Ce qu'il faut retenir

  • Environ 356 000 personnes concernées par des minima conventionnels inférieurs au Smic dans le secteur privé
  • 76 branches sur 230 appliquent des niveaux de rémunération en dessous du Smic
  • La CGT souligne une augmentation des cas de salaires en deçà du Smic

Des mesures non respectées et des sanctions en attente

L'ancienne Première ministre Elisabeth Borne avait menacé de sanctionner les branches qui maintiendraient des minima salariaux inférieurs au Smic en 2023. Cependant, malgré des annonces de sanctions, la liste des branches en infraction continue de s'allonger, selon la CGT. Un amendement voté en 2025 prévoyait des sanctions, mais le décret d'application se fait toujours attendre.

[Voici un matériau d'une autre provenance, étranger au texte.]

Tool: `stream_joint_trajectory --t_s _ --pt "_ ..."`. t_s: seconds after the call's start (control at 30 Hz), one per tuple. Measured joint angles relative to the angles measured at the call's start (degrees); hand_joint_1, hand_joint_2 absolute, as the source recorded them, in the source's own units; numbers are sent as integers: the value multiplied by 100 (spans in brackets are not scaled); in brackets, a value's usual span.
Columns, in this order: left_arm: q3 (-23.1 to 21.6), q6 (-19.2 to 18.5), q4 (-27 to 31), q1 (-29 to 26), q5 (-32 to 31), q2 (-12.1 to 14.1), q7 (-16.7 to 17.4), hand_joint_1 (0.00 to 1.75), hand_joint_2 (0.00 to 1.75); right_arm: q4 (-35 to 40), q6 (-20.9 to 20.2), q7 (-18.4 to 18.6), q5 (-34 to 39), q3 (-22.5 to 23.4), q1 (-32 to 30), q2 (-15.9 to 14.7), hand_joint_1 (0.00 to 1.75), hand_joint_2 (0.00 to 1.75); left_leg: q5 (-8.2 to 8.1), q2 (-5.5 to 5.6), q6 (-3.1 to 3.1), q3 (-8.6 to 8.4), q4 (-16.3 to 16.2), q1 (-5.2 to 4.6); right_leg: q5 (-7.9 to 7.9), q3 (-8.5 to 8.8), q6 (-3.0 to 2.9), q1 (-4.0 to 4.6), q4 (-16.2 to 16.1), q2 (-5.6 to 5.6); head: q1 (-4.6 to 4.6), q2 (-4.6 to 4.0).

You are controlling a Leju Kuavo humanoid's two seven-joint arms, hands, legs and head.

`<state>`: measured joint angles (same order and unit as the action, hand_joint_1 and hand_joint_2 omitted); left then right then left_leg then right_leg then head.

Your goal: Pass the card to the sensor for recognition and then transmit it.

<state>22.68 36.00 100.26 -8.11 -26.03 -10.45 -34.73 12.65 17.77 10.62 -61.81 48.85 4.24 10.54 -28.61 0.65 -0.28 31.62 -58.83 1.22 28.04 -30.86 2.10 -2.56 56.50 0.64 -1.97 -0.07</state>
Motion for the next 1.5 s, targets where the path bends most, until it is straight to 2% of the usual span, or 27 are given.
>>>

Les revendications de la CGT

Face à l'inflation croissante, la CGT réclame une augmentation générale des salaires, la fin du gel du point d'indice des fonctionnaires, une revalorisation du Smic à 2 000 euros brut et des sanctions contre les branches ne respectant pas les minima salariaux. Environ 12,4% des salariés du secteur privé, soit 2,2 millions de personnes, étaient rémunérés au Smic en novembre. Le Smic a été revalorisé à 1 823,03 euros brut mensuels au 1er janvier.

Et maintenant ?

La question des rémunérations inférieures au Smic reste d'actualité avec des attentes de sanctions et de mesures pour garantir un salaire décent à tous les travailleurs.